_YOUR ASSIGNMENT:_ Within the data below, find the string "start" and return each line where it occurs.

_INPUT DATA:_
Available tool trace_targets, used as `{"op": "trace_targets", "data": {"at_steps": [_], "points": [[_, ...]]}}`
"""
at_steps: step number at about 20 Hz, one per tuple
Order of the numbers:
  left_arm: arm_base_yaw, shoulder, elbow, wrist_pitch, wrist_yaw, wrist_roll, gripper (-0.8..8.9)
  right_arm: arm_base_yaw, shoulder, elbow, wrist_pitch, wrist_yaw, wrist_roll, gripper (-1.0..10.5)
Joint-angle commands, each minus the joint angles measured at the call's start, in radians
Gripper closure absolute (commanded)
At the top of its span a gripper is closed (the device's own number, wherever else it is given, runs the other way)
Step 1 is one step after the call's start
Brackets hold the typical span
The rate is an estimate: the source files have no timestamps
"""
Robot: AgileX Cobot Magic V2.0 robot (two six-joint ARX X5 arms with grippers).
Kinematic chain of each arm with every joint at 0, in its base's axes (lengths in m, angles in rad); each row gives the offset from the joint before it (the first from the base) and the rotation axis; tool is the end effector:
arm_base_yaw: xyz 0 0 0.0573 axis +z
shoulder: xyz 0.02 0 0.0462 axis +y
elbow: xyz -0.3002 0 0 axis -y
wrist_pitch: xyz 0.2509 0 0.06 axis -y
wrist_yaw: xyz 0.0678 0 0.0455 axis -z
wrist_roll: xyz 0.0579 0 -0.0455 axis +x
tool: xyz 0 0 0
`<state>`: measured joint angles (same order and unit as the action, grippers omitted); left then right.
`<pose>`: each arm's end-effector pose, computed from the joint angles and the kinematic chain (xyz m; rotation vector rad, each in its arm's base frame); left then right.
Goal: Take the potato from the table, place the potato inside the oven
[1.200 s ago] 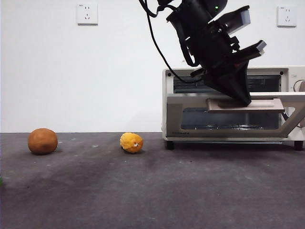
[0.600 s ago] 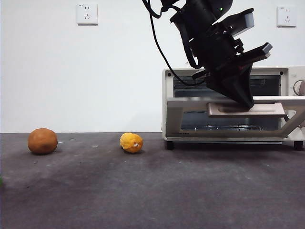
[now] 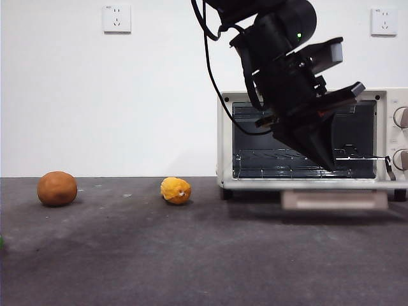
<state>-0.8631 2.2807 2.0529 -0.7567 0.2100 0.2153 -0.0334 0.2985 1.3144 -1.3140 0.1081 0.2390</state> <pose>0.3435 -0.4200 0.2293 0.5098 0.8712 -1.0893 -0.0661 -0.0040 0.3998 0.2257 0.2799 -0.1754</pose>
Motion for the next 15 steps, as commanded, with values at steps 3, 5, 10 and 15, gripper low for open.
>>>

_RESPONSE AREA:_
Joint-angle commands, each minus the joint angles measured at the call's start, in radians
Step 1 is one step after the call's start

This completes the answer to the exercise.